Tourism up this part of the Mekong began to take off in 1995, but, even so, the river was quiet in mid-October. Time slowed; I couldn’t recall life ever being as unhurried as this. There was no mobile phone reception. We felt cut off from the world. I could see no roads or cars, only fishermen in their slender longtails casting their nets, water buffalo basking in the shallows, and the occasional passenger boat. The waterborne exile was broken by a stop at a typical Mekong village: a collection of wood and bamboo huts built on stilts, with semi-naked children splashing about at the river’s edge, smiling and waving. This one, Gon Dturn, is used to visitors. Our boat, the Pak Ou, stops here every week.
The women displayed their handwoven scarves and the children giggled as we photographed them. No one spoke any English, and it seemed, to our eyes, shockingly poor. But for a rural Laotian village it is relatively wealthy, Toua, our first mate, told us. It had electricity and the inevitable satellite dishes have followed. To our astonishment it even had a “corner shop”, run by Chinese, that sold cheap gadgets and plastic household items. “The Chinese are opening shops like this all over Laos,” Toua said. Laos’s dismal record on public healthcare (there is none) was evident in the badly deformed foot of a boy. Polio? Or unexploded ordnance? Laos is the most bombed country on Earth, thanks to America’s “secret war” in the Sixties and Seventies. Of the two million tonnes of bombs that fell, about a third failed to explode and are still sitting waiting to claim lives and limbs.

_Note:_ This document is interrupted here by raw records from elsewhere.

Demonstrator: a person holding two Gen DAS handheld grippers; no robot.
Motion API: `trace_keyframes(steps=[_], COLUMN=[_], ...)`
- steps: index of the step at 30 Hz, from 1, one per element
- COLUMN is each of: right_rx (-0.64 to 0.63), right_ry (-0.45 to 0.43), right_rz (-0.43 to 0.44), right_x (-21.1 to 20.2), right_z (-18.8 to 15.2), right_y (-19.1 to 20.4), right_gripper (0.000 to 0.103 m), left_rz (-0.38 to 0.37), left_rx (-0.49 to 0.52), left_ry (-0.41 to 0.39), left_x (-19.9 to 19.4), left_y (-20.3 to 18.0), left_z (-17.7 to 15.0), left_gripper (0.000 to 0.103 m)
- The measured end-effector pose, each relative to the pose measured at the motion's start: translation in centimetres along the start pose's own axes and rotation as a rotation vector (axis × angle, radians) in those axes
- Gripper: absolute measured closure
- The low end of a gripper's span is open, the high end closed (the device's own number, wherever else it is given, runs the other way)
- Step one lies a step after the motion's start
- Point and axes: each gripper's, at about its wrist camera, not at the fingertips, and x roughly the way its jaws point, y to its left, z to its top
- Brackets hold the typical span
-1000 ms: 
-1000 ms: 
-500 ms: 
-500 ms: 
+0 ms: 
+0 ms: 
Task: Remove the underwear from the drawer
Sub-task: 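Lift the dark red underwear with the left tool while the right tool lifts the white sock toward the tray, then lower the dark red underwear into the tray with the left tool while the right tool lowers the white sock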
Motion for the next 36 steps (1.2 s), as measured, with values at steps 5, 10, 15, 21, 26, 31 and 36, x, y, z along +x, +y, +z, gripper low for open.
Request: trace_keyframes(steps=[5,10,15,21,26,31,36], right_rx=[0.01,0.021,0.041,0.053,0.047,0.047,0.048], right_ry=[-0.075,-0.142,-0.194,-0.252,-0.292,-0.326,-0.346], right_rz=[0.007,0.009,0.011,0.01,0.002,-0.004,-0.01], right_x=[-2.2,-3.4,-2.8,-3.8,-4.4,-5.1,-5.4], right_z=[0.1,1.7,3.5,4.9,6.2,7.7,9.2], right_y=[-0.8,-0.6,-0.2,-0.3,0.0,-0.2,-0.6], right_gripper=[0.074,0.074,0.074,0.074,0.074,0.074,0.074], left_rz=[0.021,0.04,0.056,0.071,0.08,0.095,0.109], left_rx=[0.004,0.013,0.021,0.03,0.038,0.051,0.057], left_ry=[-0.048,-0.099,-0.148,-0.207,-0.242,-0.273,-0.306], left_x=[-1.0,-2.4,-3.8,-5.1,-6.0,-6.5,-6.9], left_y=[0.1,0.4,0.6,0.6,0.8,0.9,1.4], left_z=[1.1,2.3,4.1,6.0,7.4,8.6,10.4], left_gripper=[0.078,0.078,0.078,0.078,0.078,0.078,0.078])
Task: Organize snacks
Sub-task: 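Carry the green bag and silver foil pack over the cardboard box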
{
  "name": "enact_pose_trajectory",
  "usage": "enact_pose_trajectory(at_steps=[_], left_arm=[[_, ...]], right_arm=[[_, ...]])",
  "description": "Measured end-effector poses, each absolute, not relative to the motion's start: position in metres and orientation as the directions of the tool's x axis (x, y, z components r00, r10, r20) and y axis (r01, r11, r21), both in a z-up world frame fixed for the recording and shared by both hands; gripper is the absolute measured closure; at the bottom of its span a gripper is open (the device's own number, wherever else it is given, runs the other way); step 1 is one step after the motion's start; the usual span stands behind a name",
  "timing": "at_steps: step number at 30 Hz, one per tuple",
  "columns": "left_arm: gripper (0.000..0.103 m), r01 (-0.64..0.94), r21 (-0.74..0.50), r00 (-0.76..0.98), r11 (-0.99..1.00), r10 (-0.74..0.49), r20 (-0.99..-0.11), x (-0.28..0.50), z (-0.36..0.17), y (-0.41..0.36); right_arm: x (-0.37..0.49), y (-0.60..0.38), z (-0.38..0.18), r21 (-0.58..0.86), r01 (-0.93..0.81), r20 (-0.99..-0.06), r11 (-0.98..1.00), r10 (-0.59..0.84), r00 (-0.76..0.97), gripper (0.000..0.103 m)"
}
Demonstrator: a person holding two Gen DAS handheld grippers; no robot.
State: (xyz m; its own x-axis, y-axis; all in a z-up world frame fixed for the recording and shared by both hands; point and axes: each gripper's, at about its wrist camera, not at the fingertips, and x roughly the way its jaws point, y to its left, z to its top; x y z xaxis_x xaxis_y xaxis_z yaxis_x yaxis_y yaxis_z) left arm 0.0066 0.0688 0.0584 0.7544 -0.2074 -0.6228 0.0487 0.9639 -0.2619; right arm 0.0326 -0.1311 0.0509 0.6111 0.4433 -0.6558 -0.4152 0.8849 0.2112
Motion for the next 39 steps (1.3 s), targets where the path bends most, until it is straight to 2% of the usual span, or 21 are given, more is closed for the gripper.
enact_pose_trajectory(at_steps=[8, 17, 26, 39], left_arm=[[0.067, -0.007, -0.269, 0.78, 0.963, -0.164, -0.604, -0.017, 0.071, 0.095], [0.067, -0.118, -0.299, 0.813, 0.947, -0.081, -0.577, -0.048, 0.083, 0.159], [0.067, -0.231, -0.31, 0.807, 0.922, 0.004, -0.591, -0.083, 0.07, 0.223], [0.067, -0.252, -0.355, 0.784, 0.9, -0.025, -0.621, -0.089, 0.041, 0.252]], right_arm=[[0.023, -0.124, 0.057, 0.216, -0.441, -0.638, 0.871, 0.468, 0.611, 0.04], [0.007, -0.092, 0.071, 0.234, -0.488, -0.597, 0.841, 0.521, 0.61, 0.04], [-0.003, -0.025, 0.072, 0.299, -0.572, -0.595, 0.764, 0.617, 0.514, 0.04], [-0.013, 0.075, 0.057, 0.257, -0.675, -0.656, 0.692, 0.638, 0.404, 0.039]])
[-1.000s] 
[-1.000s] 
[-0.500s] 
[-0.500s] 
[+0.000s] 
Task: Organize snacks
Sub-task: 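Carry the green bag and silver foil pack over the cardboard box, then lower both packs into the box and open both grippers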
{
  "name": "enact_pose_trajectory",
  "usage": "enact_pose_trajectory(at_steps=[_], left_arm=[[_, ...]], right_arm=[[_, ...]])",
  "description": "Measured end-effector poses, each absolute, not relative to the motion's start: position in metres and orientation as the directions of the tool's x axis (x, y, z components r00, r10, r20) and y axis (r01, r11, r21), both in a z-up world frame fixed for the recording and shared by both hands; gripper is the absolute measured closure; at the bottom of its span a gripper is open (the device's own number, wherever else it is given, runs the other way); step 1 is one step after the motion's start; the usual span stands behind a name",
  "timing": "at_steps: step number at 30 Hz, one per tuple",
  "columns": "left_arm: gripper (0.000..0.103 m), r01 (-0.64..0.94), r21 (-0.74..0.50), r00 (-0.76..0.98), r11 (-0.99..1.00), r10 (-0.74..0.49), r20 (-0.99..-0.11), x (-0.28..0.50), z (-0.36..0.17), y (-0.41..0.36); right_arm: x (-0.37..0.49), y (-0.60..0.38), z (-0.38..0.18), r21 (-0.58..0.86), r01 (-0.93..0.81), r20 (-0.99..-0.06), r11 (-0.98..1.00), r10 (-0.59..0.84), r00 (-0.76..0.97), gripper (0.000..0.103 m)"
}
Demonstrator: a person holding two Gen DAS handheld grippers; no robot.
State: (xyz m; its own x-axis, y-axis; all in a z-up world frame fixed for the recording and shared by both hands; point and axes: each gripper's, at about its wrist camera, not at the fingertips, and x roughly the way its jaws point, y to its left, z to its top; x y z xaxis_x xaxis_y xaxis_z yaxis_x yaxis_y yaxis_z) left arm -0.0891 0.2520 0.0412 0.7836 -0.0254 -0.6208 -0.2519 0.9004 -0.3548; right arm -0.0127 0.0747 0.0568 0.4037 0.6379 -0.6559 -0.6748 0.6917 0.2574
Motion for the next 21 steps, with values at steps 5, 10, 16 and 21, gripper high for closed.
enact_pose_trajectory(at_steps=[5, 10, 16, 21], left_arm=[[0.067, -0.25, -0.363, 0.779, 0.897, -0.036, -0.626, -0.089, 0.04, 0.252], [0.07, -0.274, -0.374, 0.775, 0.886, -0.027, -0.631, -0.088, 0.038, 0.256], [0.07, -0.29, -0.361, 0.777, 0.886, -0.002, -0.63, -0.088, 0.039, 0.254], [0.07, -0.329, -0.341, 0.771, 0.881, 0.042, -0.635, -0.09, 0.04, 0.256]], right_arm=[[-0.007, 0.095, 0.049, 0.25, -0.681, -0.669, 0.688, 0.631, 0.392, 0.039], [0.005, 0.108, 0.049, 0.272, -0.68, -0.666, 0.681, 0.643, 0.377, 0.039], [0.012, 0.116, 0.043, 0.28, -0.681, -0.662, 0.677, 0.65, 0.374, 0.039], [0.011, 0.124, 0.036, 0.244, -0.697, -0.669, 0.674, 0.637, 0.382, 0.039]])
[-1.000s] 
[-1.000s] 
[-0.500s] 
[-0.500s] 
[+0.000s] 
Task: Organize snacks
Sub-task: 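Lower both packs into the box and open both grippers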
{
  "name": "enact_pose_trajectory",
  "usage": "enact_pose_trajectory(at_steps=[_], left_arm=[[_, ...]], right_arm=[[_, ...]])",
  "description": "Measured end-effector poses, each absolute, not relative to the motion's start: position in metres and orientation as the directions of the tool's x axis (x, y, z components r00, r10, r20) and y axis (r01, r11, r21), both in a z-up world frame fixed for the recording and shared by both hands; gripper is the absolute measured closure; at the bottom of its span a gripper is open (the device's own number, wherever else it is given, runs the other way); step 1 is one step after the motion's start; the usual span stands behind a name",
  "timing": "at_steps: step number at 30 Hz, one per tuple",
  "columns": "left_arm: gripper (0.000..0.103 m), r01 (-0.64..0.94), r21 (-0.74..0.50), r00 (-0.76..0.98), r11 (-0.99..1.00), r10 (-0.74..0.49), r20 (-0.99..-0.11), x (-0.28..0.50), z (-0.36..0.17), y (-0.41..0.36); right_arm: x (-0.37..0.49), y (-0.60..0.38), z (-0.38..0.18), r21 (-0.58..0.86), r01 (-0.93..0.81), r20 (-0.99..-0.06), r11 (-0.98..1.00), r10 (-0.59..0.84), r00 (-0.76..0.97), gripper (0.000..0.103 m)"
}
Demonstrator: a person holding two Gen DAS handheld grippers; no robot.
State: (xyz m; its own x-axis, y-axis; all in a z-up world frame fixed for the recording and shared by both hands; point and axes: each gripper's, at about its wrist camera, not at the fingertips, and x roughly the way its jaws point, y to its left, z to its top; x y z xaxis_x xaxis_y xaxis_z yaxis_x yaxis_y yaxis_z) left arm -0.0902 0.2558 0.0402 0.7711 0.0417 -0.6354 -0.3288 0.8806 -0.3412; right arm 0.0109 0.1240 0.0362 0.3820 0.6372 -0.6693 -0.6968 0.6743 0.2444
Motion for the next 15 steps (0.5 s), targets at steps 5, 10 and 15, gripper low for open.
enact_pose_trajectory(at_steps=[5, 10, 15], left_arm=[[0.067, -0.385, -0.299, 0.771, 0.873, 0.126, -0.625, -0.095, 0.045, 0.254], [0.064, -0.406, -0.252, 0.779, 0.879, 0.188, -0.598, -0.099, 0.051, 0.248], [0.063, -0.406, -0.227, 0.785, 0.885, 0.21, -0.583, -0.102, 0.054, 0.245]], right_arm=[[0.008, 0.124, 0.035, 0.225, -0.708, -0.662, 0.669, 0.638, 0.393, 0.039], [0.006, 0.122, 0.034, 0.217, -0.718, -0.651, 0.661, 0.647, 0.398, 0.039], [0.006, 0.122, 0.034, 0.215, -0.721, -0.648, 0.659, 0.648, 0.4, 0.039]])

On we went, until the day began to fade. In the twilight, we stopped at Luang Say Lodge near Pak Beng, a riverside trading village. The electricity, which powered dim, yellow light, was turned off at 11pm. As night closed in, the darkness was a crescendo of cicadas, other insects and the occasional squawking bird. I sat outside my wood and bamboo hut and stared down at the river, but could see nothing. Everything was lost in a deep supernatural darkness. All around me the jungle throbbed. We were hardly far from civilisation — the village was 1km away — but how easy it was to believe in primeval spirits here.
The Mekong doesn’t permit cool, rational detachment, as Mouhot discovered. Its beauty can be intensely moving, its dense forests mysterious and foreboding, its clouds of mist and shifting light hypnotic and troubling. Your skin seems to get thinner and your emotions rise to the surface. In the sleepy hours after lunch, my mind settled on the past, on people I have lost, and I became aware that some painful knots I carry around with me were unravelling. By the time we reached Luang Prabang, I felt spaced out by it all. Laos does a lively, illegal trade in opium, but who needs it here? The humid, aromatic air is like an opiate, and so many things are not, at first, what they seem.
As we approached our mooring we didn’t even know that Luang Prabang was there — how often can you say that upon arriving at a new city? This beautiful place, bursting with flowers and greenery, is protected by Unesco and has no high-rises. It lies like a reclining Buddha, hidden by trees. We climbed a broad stone stairway cut into the steep riverbank, and found a road and gently humming city beyond. The journalist Jon Swain wrote in River of Time, his love letter to Indochina: “There is something about the Mekong which, even years later, makes me want to sit down beside it and watch my whole life go by.” You don’t need to give up five years of your life, or live through Indochina’s appalling wars and revolutions, as Swain did, to feel that. Two days on a boat and the Mekong will be under your skin for ever.